I’ve defined a few of the important subcategories below, with the help of the organization Media Literacy Now:
Information Literacy which “enables individuals to recognize when information is needed and have the ability to locate, evaluate, and use effectively the needed information”
News Literacy which is “the ability to determine the credibility of news and other information and to recognize the standards of fact-based journalism”
Digital Wellness which “addresses the physical and emotional health impacts of media use”
Digital Citizenship which “teaches you how to use social media without behaving like a complete asshole.” (Okay, that definition is mine.)
All of these things are important, but for now I’m going to focus on the first two: the ability to assess whether information is reliable, verifiable, unbiased, and true.
Training The Brain
The unhappy truth is that true media literacy can’t be taught in one six-week unit or even in a single school year. These are skills that have to be taught as part of every subject, at every level. Disinformation and Misinformation don’t stand still; they’re like the shape-shifting T1000 robot in Terminator 2, constantly adapting themselves to the latest technology. We may still be catching up to the ways that social media warps our understanding of the world, but AI is already rewriting the script.

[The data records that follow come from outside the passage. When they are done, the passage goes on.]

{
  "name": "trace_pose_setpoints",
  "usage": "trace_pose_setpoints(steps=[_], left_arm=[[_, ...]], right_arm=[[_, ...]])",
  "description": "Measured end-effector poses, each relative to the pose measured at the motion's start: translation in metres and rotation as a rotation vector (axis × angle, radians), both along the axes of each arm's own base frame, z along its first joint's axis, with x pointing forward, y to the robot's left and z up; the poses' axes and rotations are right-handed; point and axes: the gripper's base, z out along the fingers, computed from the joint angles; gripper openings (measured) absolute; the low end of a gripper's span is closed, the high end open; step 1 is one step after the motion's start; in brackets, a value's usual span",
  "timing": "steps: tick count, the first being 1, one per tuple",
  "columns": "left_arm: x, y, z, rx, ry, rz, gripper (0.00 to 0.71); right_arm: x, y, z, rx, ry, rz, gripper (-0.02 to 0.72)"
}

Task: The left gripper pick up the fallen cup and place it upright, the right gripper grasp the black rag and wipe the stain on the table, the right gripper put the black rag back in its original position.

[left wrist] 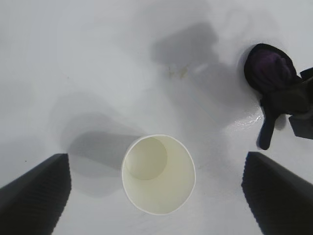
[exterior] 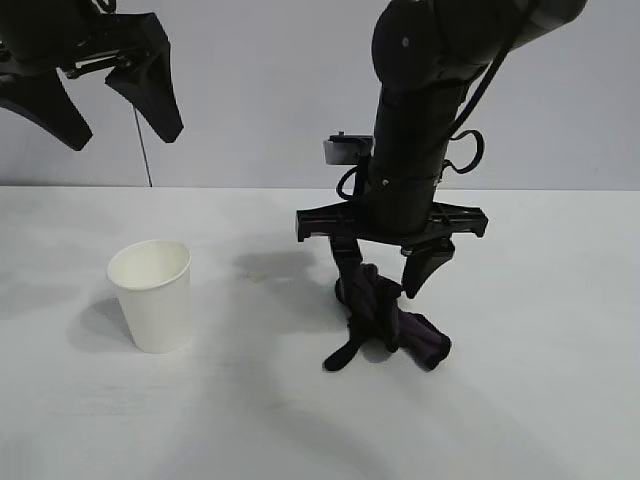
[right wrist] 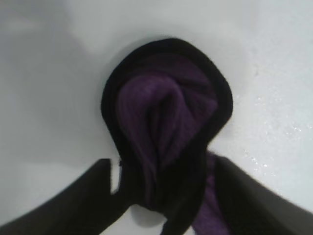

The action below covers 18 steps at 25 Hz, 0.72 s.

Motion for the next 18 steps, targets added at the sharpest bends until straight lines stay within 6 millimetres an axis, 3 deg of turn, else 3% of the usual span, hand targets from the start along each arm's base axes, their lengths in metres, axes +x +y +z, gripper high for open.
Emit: trace_pose_setpoints(steps=[4, 12, 15, 18], left_arm=[[0.000, 0.000, 0.000, 0.000, 0.000, 0.000, 0.685], [-0.001, 0.000, 0.000, 0.003, 0.014, -0.004, 0.685], [-0.002, 0.000, -0.001, 0.004, 0.023, -0.005, 0.685], [-0.002, 0.000, -0.001, 0.001, 0.027, -0.001, 0.685]], right_arm=[[-0.001, -0.011, 0.019, 0.012, -0.015, -0.046, 0.576], [0.002, -0.055, 0.086, 0.095, -0.137, -0.169, 0.566], [-0.003, -0.069, 0.099, 0.097, -0.147, -0.193, 0.559], [-0.021, -0.081, 0.101, 0.105, -0.132, -0.214, 0.557]])
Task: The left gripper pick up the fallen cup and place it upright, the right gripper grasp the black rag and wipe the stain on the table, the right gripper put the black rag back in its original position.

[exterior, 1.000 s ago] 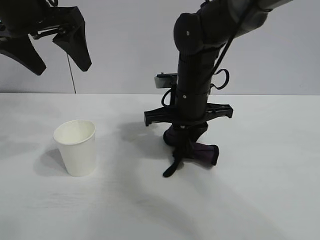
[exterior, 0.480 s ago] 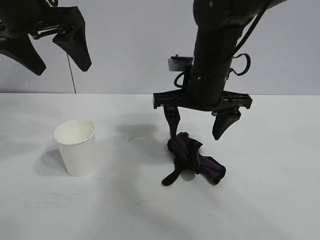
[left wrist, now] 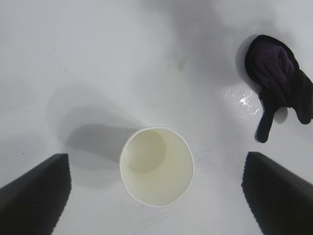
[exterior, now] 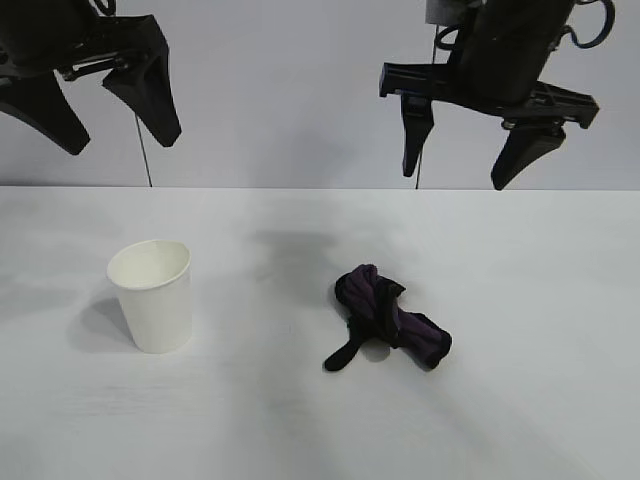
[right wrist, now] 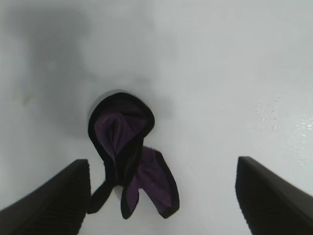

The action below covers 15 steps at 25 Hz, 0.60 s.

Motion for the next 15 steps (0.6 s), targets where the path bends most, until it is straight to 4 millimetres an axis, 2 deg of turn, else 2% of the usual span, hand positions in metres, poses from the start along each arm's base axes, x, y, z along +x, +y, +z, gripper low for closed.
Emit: trace_pose_setpoints(steps=[7, 15], left_arm=[[-0.003, -0.003, 0.000, -0.032, 0.038, 0.003, 0.685], [-0.003, -0.003, 0.000, -0.035, 0.040, 0.004, 0.685]], right_arm=[[-0.045, -0.008, -0.002, 0.105, -0.003, -0.012, 0.557], [-0.050, -0.007, 0.006, 0.137, -0.035, -0.001, 0.557]])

Media literacy is thus not a set of practices as much as it is a way of thinking and evaluating. It requires accepting the inherent subjectivity and selectivity of any narrative while also maintaining allegiance to the existence of objective truth and verifiable fact. And frankly, this isn’t just a way of thinking about media. It’s a way of interacting with the world and it belongs in every classroom.
For example, part of understanding History is understanding both how historians verify and analyze events from the past using primary source materials, and also how false narratives—like the myth of the Lost Cause of the Confederacy or that salacious story about Catherine the Great and her horse—take hold.

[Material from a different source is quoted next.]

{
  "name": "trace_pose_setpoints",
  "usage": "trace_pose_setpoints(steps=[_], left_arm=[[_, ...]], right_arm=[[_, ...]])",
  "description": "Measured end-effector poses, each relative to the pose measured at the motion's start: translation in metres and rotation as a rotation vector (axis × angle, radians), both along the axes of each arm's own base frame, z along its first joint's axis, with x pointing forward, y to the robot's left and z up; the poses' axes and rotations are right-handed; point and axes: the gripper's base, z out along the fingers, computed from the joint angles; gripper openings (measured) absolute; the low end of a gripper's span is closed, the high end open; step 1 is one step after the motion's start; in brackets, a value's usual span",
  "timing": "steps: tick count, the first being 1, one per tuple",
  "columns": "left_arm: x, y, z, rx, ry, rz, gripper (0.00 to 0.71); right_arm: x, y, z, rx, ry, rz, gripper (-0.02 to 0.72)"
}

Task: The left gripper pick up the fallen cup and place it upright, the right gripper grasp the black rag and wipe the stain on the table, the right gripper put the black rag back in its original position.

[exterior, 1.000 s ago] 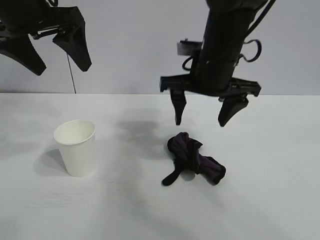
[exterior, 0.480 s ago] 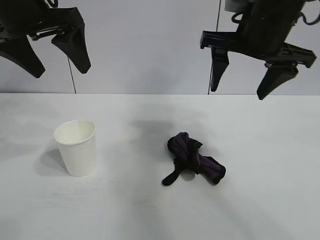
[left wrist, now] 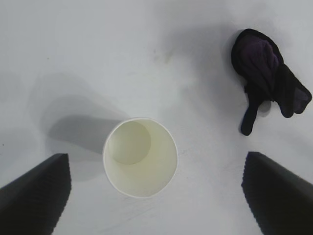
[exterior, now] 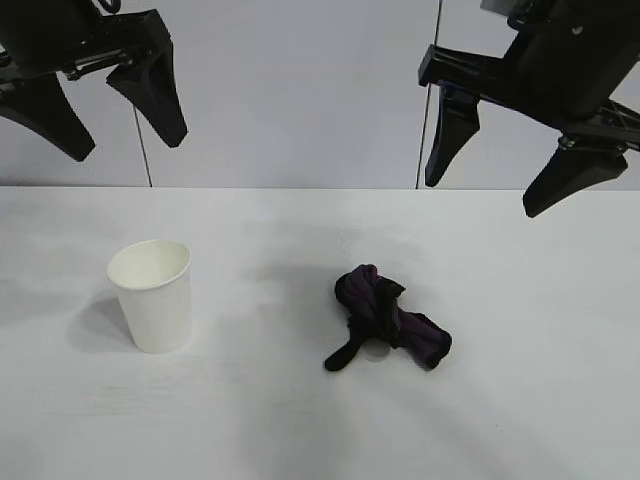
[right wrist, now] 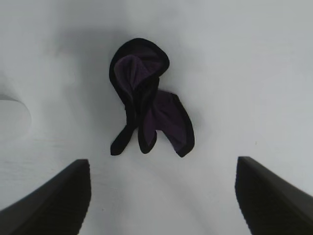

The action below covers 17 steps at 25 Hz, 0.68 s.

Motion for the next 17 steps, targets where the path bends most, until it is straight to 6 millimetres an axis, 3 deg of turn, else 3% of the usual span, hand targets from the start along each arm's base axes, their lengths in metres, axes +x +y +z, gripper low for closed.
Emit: trace_pose_setpoints(steps=[17], left_arm=[[0.0000, -0.0001, 0.0000, -0.002, 0.001, 0.001, 0.685]], right_arm=[[0.0022, 0.0009, 0.0010, 0.014, -0.026, -0.006, 0.557]])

Part of understanding Science is understanding how scientists test hypotheses, build on the work of others, and refine their understanding in the light of new evidence, and also how a biased understanding of how the world works can cause researchers to ask the wrong questions or ignore important evidence, as in the myth of sperm competing to fertilize eggs.
Part of understanding math is understanding how statistical models are used in the real world both to explain and to mislead.1
Media literacy, in other words, is a process of teaching your brain how to think critically about the information that comes your way, while simultaneously building an understanding of how to verify the information you’ve received and where to look for information that is more likely to be accurate. It’s basically a kind of media mindfulness, a habit of deep-breathing through alluring stories and titillating factoids long enough to investigate their veracity. In my ideal world, students would learn to apply those skills not just to the news they see on social media but also to the rumors circulating through every middle and high school and the conflicts between them and their friends and families.
Where It Can Go Wrong
But, like any other subject, media literacy can be taught poorly, and when it is, it can backfire. In 2007, the Center for Media Literacy listed five core media literacy concepts:
All media messages are ‘constructed.’
Media messages are constructed using a creative language with its own rules.
Different people experience the same media message differently.
Media have embedded values and points of view.
Most media messages are organized to gain profit and/or power.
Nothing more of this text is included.